In practise I would still expect data speed to the limiting factor most of the time.
I think we'll have to agree to disagree here then. We'll just have to wait for Nokia to release a Symbian^3 device with a Cortex-A8 SoC. The comparison won't be as good as the iPhone 3G vs 3GS comparison (as they'll probably be running different OS and browser builds) but I bet that browsing speeds will get a significant boost nonetheless.
In terms of way the N8 will be better than previous Nokia devices (e.g. N97) for browsing.
- Symbian^3 - NGA and new networking architecture.
- GPU - important more because of its absence previously.

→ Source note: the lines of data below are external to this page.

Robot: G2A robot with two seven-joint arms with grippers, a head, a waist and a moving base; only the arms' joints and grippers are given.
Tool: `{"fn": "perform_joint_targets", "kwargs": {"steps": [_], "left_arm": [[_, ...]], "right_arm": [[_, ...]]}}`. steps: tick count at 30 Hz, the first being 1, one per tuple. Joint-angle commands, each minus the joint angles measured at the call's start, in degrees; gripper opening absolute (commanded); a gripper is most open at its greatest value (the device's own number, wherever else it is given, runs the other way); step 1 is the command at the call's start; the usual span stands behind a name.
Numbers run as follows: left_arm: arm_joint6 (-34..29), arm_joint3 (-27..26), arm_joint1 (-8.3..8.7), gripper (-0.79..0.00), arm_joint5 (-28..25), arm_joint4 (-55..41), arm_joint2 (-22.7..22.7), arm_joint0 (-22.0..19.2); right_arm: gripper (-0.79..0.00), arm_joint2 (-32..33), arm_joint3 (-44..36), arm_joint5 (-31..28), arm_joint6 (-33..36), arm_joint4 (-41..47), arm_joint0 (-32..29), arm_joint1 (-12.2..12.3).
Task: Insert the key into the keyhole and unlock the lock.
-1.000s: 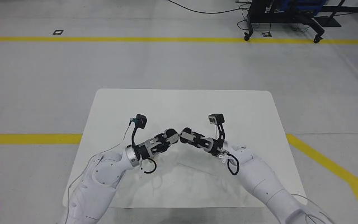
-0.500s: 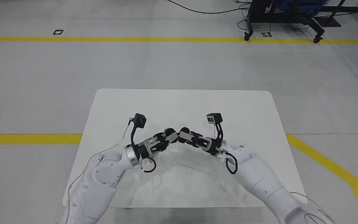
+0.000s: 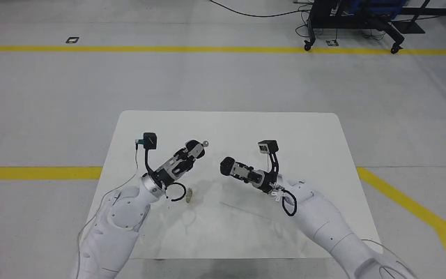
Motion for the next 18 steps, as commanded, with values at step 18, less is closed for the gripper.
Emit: {"fn": "perform_joint_targets", "kwargs": {"steps": [18], "left_arm": [[-24.4, -1.9, 1.57, -0.785, -1.9, -6.0, 2.4, -0.5]], "right_arm": [[-0.179, 6.2, -11.6, 9.7, 9.7, -19.8, -2.2, 6.5]]}}
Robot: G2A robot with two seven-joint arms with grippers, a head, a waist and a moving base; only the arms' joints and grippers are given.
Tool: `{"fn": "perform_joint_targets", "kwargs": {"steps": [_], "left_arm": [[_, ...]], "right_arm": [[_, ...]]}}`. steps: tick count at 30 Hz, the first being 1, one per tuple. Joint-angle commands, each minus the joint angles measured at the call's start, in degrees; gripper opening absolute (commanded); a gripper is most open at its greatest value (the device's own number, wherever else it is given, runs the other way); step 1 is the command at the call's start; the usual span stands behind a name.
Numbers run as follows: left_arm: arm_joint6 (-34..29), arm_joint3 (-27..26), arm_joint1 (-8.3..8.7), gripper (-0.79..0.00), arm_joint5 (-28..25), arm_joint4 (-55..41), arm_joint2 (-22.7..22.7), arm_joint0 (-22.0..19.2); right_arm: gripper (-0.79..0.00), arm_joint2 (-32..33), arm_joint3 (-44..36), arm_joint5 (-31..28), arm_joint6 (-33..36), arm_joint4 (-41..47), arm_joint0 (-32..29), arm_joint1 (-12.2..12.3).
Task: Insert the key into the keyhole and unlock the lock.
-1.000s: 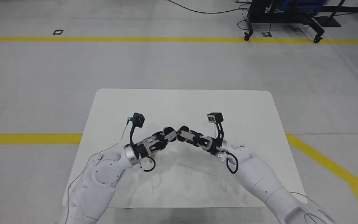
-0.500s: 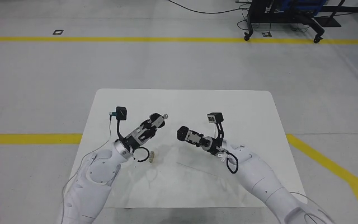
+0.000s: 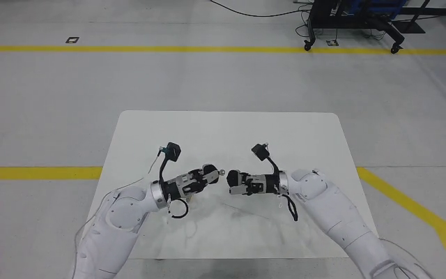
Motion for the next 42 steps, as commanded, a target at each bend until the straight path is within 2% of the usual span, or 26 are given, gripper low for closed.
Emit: {"fn": "perform_joint_targets", "kwargs": {"steps": [1, 2, 7, 14, 26, 31, 32, 33, 34, 41, 42], "left_arm": [[-2.1, 0.2, 0.11, -0.785, -0.2, -0.2, 0.7, -0.4], [-2.7, 0.3, 0.17, -0.785, -0.2, 0.1, 0.9, -0.7], [-2.7, 0.7, 0.29, -0.785, -0.3, 0.3, 1.5, -1.4], [-3.0, 0.7, 0.54, -0.785, -0.6, 0.5, 2.2, -1.4], [-2.5, 0.9, 0.93, -0.785, -0.7, 0.6, 3.0, -1.9], [-2.4, 0.9, 1.13, -0.785, -0.7, 0.5, 3.1, -2.0], [-2.4, 0.9, 1.16, -0.785, -0.7, 0.5, 3.1, -2.0], [-2.3, 0.9, 1.20, -0.785, -0.7, 0.5, 3.1, -2.0], [-2.2, 0.9, 1.23, -0.785, -0.7, 0.5, 3.1, -2.0], [-1.3, 0.9, 1.44, -0.785, -0.6, 1.1, 3.3, -2.0], [-0.9, 1.0, 1.45, -0.545, -0.5, 1.0, 3.3, -2.0]], "right_arm": [[-0.296, 0.8, -1.7, -0.1, -0.1, 0.1, -1.1, 0.8], [-0.400, 1.2, -2.3, -0.2, -0.2, 0.1, -1.5, 1.2], [-0.449, 1.7, -4.8, -0.6, -0.6, 0.7, -2.6, 2.3], [-0.456, 1.8, -5.1, -1.8, -1.9, 0.8, -2.3, 2.7], [-0.480, 0.8, -5.3, -0.7, -2.3, 0.9, -1.4, 2.7], [-0.582, 0.3, -5.2, -0.3, -2.8, 0.3, -0.9, 2.6], [-0.628, 0.2, -5.2, -0.3, -2.9, 0.3, -0.9, 2.6], [-0.730, 0.1, -5.2, -0.3, -2.9, 0.3, -0.8, 2.6], [-0.785, 0.0, -5.2, -0.4, -2.7, 0.5, -0.8, 2.6], [-0.785, -0.8, -4.7, -0.7, -1.4, 2.2, -0.6, 2.6], [-0.785, -0.9, -4.5, -0.8, -1.5, 2.5, -0.6, 2.6]]}}
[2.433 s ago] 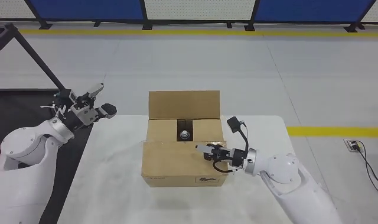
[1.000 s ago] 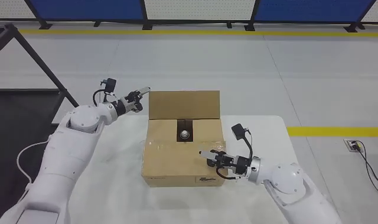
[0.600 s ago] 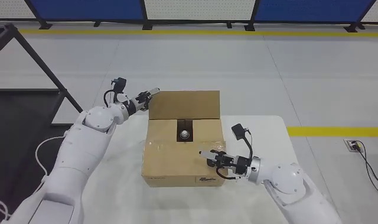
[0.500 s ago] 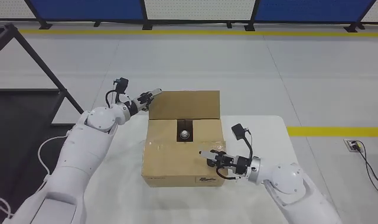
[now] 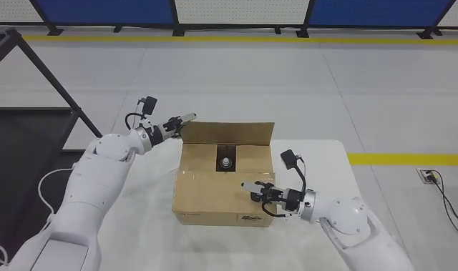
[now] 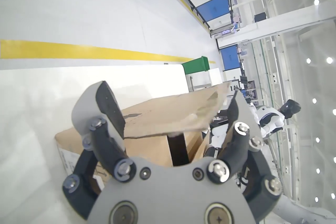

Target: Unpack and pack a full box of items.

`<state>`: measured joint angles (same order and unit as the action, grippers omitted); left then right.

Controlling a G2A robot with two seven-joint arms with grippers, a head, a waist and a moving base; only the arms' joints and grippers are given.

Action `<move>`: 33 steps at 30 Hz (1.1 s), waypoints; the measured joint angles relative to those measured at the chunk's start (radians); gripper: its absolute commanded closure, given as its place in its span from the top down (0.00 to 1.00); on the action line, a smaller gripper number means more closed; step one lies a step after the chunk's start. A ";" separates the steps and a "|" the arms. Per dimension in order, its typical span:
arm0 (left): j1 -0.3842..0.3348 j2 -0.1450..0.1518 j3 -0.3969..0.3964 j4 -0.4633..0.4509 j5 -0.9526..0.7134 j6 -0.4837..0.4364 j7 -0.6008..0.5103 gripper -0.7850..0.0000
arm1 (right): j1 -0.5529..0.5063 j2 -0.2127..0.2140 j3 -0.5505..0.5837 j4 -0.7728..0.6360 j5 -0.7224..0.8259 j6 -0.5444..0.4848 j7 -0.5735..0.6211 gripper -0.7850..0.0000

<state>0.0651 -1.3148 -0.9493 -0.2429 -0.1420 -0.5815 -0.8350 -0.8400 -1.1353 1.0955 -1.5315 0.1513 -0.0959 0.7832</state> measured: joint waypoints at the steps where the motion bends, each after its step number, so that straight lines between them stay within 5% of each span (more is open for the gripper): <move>1: 0.006 0.003 -0.003 -0.002 0.000 -0.013 -0.011 1.00 | -0.001 0.000 0.000 0.000 0.001 0.000 -0.001 1.00; 33: 0.200 0.103 -0.139 -0.301 -0.123 -0.094 -0.255 1.00 | 0.101 -0.037 -0.033 0.072 0.038 0.116 -0.090 1.00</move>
<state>0.2650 -1.2119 -1.0880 -0.5441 -0.2647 -0.6756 -1.0903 -0.7394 -1.1720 1.0622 -1.4595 0.1891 0.0206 0.6930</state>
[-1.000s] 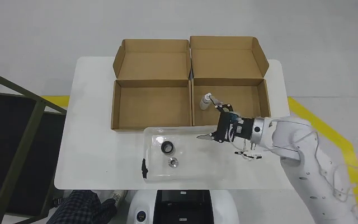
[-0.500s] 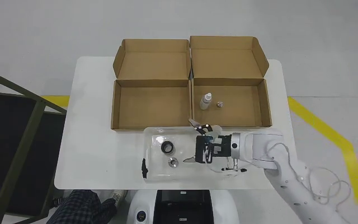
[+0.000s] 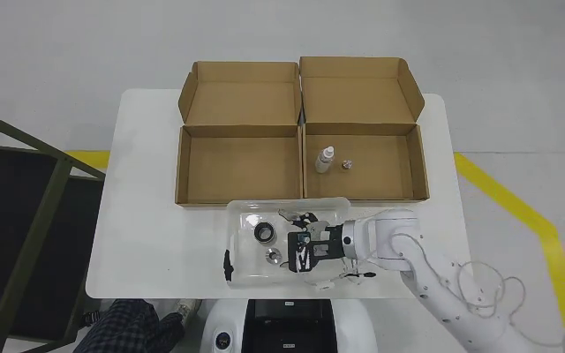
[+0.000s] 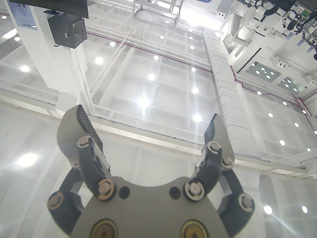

- Capacitive screen - better for moving round the page (in my opinion on the relatively few areas where capacitive has a clear advantage).
These 3 points will improve the useability of the browser after the page has loaded. Unless the network stack on Symbian^1 is horrendously broken, I wouldn't expect this to make a difference to browsing speeds.
- CPU and RAM - but in most cases this is not a limiting factor.
Going from a 400 MHz ARM11 to a 600 MHz ARM11 is definitely going to make a difference.
All of these factors will likely be over shadowed by the new browser (i.e. it will offer the biggest performance improvements).
The new HTML and Javascript rendering engine should improve speeds but isolating how much each factor makes to the browsing speed will be impossible.
People are equating the N8 architecture with the older generation of the ARM 11 chips... clearly they are in the same family, but they do not have the same capabilities. There's a good reason the N8 can encode / decode HD video - something the earlier phones can't do. The N8's processor is significantly more powerful than the previous generation of Nokia devices (N97, 5800, E72 etc etc).
The N8 may have upgraded co-processors to do video HD encoding/decoding but the general purpose CPU, the unit responsible for doing webpage rendering is still the same ARM11 CPU in the N97. The clock speed is faster but architecturally, the general purpose CPUs are identical.
If browsing websites on a PC is slow, you don't upgrade to GPU to speed things up. You upgrade the CPU.